_Dataset excerpt_:
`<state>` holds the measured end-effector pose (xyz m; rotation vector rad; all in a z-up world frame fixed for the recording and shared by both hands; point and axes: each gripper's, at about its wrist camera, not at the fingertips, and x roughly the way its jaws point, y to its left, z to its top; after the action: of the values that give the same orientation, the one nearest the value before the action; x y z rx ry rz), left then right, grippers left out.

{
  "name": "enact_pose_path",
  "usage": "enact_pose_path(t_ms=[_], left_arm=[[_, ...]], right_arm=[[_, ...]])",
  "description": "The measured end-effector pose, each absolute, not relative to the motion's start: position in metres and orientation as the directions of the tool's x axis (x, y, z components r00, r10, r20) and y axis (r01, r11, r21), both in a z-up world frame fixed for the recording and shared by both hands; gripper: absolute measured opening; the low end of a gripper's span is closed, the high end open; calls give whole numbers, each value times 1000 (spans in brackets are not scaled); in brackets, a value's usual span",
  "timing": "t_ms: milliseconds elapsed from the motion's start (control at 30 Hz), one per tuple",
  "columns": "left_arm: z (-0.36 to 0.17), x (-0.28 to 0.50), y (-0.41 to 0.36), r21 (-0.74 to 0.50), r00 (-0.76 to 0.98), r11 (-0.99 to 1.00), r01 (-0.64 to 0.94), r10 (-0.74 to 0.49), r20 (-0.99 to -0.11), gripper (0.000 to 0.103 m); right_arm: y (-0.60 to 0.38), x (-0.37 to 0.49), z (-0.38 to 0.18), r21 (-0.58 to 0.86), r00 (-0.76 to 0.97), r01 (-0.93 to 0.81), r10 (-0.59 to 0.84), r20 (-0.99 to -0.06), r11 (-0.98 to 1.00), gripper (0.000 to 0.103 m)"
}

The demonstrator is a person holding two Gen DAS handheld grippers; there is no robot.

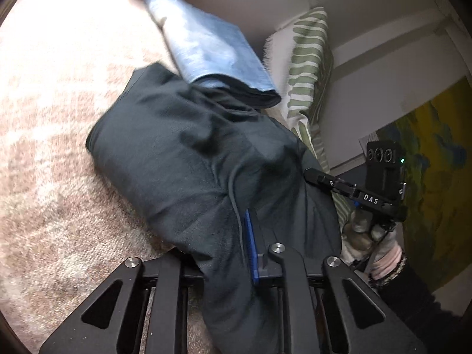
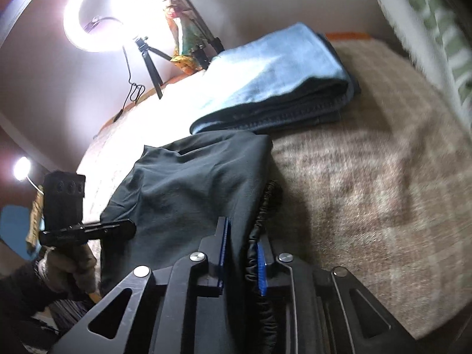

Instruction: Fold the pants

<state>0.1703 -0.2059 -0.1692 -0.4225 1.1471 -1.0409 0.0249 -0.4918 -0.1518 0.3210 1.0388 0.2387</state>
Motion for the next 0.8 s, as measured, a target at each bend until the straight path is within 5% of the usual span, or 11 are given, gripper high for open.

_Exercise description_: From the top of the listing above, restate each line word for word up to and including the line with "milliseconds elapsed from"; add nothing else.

_Answer below_:
`<state>` holds the measured end-effector pose (xyz m; rotation vector rad; all in a z-up world frame fixed for the recording and shared by both hands; point and axes: each gripper's, at about its wrist camera, not at the fingertips, and x roughly the way its jaws point, y to its left, z to its top; after the action: of the values that give the same orientation, the one nearest the value before the action; x y z rx ry rz), left then right, grippers left out.

{
  "name": "enact_pose_path",
  "usage": "enact_pose_path(t_ms=[_], left_arm=[[_, ...]], right_arm=[[_, ...]])",
  "description": "The measured end-effector pose, each absolute, not relative to the motion's start: position in metres and orientation as the directions of the tool's x axis (x, y, z components r00, r10, r20) and y axis (r01, r11, r21), both in a z-up world frame fixed for the recording and shared by both hands; gripper: absolute measured opening; the low end of a gripper's span is closed, the high end open; calls give whole numbers, each value times 1000 (spans in brackets are not scaled); in brackets, a value's usual span",
  "timing": "t_ms: milliseconds elapsed from the motion's start (control at 30 Hz), one per tuple",

An answer has been given, and the exercise is complete.